To obtain your VA home loan, just follow these steps:
- Meet with your Mortgage Adviser, or any other lender you select, and present them with your Certificate of Eligibility and completed loan application. Most lenders can help you get your Certificate of Eligibility if they have access to the ACE (automated certificate of eligibility) system. This Internet-based application can establish eligibility and issue an online Certificate of Eligibility in a matter of seconds. Not all cases can be processed through ACE – only those for which the VA has sufficient data in their records. If not, your Mortgage Advisor can provide you with VA Form 26-1880, which must be sent along with your proof of service to the VA Eligibility Center.
- Work with your Century 21 Schmidt Real Estate professional to find your new home. Sign a purchase contract conditioned on the approval of your VA home loan.
- Your Mortgage Advisor will gather all credit and income information. They will also request the VA to assign a licensed appraiser to determine the reasonable value for the property. A Certificate of Reasonable Value will be issued. Note: You may be required to pay for the credit report and appraisal unless the seller agrees to pay.
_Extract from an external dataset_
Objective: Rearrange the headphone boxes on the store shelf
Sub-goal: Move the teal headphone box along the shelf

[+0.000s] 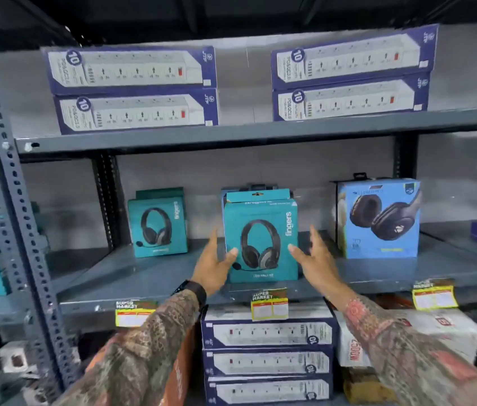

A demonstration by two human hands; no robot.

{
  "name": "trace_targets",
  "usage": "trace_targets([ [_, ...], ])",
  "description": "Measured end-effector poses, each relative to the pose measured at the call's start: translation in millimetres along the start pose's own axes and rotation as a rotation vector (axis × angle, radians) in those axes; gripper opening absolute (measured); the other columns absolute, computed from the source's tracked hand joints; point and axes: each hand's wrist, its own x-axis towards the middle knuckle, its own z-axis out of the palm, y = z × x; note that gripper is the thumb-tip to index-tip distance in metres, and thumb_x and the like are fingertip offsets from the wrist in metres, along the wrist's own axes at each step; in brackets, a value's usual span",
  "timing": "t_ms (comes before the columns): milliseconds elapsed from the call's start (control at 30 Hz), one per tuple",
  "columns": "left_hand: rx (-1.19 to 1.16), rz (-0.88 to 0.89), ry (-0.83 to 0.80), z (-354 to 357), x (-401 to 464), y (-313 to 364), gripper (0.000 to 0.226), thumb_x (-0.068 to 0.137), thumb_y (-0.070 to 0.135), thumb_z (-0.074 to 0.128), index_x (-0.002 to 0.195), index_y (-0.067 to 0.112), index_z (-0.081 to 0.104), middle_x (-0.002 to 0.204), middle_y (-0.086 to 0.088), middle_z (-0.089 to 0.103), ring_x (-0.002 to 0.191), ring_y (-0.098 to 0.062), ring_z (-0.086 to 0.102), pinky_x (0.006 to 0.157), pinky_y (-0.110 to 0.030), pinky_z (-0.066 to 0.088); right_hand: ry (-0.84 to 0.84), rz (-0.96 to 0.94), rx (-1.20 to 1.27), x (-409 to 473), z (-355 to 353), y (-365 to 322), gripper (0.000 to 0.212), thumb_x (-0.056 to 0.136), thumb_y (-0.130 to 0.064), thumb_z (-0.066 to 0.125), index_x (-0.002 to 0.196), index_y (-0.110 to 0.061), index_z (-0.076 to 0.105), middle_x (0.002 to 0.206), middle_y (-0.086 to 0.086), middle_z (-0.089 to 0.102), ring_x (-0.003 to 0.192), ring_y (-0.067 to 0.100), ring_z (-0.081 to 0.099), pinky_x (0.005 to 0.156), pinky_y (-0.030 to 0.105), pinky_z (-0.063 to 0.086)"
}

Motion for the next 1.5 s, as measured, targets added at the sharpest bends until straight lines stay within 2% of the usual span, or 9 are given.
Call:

- The lender will let you know the decision on the loan. You should be approved if the established value and your credit and income are acceptable.
- You (and spouse) attend the loan closing. The lender or closing agent will explain the loan terms and requirements as well as where and how to make the monthly payments. Sign the note, mortgage, and other related papers.
- The loan is sent to VA for guaranty. Your Certificate of Eligibility is annotated to reflect the use of entitlement and returned to you.